So here we are, facing another week with our lives much different then they were a week ago. Last Sunday, like many of my clergy colleagues across the country, I fired up Facebook Live for a church service. The interesting thing about this week was that it was my first Sunday in the new Church.
I started as Interim Pastor at Second Congregational Church in Beverly, and my introduction to the congregation was via Facebook Live. I mention this because we are all doing what we must do during these unprecedented times in our lives. But I also mention it because of something I saw recently on Facebook. With Church, doors closed, it reminds us that being Church was never about the building it was and is about helping our neighbor and those less fortunate and on the margins. Being Church is about loving one another just as Jesus has loved us. Sometimes we need those gentle reminders.
I will confess to you that I was reluctant to close the Church and suspend worship services. My feeling is, in these times, people need the Church the most and that the physical manifestation of the Church is the building. People need to be able to support one another, and we do that with the weekly gathering as Church. Then it all started to make sense to me; the very thing I was advocating for could make people sick—the very act of gathering as a community could make things worse. So, we suspended worship and had to find other ways to be a community.

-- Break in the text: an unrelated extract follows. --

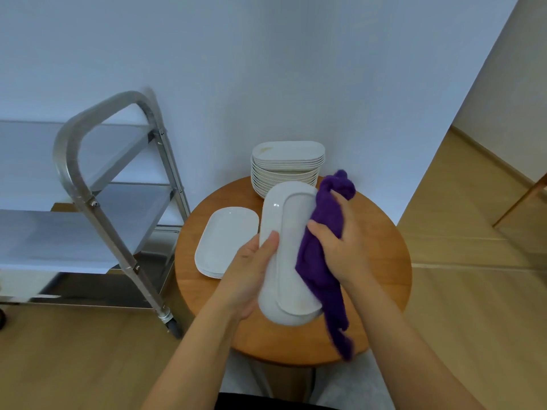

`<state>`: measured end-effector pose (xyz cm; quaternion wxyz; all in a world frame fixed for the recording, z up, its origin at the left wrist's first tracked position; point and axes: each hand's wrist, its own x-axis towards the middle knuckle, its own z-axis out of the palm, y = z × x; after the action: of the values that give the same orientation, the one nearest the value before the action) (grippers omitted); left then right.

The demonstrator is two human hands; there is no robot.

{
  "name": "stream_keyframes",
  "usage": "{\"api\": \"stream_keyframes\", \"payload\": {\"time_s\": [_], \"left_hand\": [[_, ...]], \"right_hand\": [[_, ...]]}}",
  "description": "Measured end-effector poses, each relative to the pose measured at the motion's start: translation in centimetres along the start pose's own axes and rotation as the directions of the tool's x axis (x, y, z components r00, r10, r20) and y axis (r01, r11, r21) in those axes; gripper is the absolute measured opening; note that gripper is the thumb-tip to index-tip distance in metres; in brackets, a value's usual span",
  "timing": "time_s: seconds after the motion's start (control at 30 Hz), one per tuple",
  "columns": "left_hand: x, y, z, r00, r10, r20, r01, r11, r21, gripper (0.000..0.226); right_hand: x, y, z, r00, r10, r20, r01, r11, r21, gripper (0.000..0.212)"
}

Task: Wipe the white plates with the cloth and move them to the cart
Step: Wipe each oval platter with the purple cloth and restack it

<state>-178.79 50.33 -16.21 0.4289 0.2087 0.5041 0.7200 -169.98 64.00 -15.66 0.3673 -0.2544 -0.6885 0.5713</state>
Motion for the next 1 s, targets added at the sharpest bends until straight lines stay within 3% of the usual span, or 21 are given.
{"api": "stream_keyframes", "payload": {"time_s": [0.1,0.3,0.4,0.47,0.53,0.67,0.8,0.9,0.97,1.0], "left_hand": [[0.4,0.0,0.8,0.999,0.011,-0.039,-0.011,1.0,0.01,0.036],[0.9,0.4,1.3,0.961,0.013,-0.277,-0.063,0.983,-0.174,0.027],[1.0,0.7,0.7,0.922,-0.033,-0.386,-0.056,0.974,-0.217,0.029],[0.9,1.0,0.5,0.925,-0.077,-0.372,-0.056,0.941,-0.332,0.032],[0.6,1.2,0.2,0.958,-0.081,-0.274,-0.05,0.898,-0.437,0.033],[0.3,0.7,-0.7,0.981,-0.056,-0.184,-0.035,0.888,-0.459,0.034],[0.0,0.7,-2.0,0.971,0.019,-0.239,-0.093,0.949,-0.3,0.03],[0.1,0.6,-1.9,0.909,0.109,-0.401,-0.067,0.991,0.118,0.023],[0.4,-0.3,-1.1,0.865,0.281,-0.416,-0.034,0.86,0.509,0.025],[0.6,-1.0,-0.5,0.867,0.356,-0.35,-0.028,0.735,0.677,0.028]], "right_hand": [[0.3,-0.5,1.9,0.999,-0.031,0.04,0.038,0.98,-0.195,0.062],[-4.0,-0.6,6.1,0.972,-0.177,0.156,0.219,0.922,-0.318,0.063],[-5.4,0.3,6.1,0.945,-0.264,0.196,0.319,0.879,-0.354,0.053],[-5.6,1.1,5.1,0.915,-0.353,0.194,0.403,0.821,-0.404,0.049],[-5.6,2.2,4.0,0.892,-0.418,0.174,0.451,0.783,-0.428,0.046],[-5.5,4.1,2.3,0.881,-0.428,0.201,0.472,0.774,-0.422,0.041],[-4.5,4.4,0.5,0.993,-0.108,-0.043,0.09,0.948,-0.304,0.025],[-3.1,3.6,0.1,0.966,0.124,-0.226,-0.128,0.992,-0.005,0.021],[-2.4,2.4,0.7,0.959,0.251,-0.133,-0.215,0.947,0.239,0.016],[-2.2,1.9,1.3,0.957,0.286,-0.036,-0.259,0.91,0.325,0.027]]}}
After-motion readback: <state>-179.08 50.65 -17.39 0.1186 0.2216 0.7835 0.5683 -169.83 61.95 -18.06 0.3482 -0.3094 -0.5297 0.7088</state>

As I already mentioned, we fired up Facebook Live, which has been tremendous is helping to create community these last days. I sat in my home study, just me and my notes on the service, while my parishioners gathered in their homes in their pajamas and coffee, and we worshipped together. I opened the stream a few minutes before the scheduled time so folks could check in with each other in the chat room, and they did. We worshipped together, read scripture, asked for prayer requests, and held each other, albeit from a distance during this trying time. We were Church without the building!
Right now, we are in the “honeymoon” phase, and the prospect of not being able to gather in person for Easter has some folks depressed. Yes, Easter is the day when we should all gather together and worship our risen Savior. Still, whether we are on a beach at sunrise, in a church with great fanfare, or sitting on our couch watching a computer screen, Jesus is still Jesus, and the promise of the resurrection is still valid.
In a recent conversation, we were talking about that first Easter. Those closest to Jesus were in hiding. They were locked in a room because of real danger on the other side of the door. Sure, what they were experiencing is much different than our situation, but the point is, on that first Easter morning, people were locked up for their safety, and Jesus came to them with words of peace. He entered among them and bid them peace.
In my sermon last week, I preached from the story of Jesus calming the waves during a storm. For those of you unfamiliar with the story: Jesus and his disciples were in a boat, a great storm arose. Jesus was sleeping and, as usual his disciples were going crazy, so they woke him. He calmed the storm and rebuked them a little by asking if they had no faith. They point of the story is, if we are taking all the precautions, if we have prepared our families and us, then all will be well. Jesus will bring us the peace that passes all understanding and will help us settle our minds and our hearts.
None of us can predict how long we will be hunkered down, and no one can predict what life will be like after all of this has blown over, and my faith tells me it will. But I have hope. Hope is the promise of Jesus when he appeared after his resurrection to those locked in the house, peace.
My prayer in the weeks ahead for all of us is that we can find that sense of peace.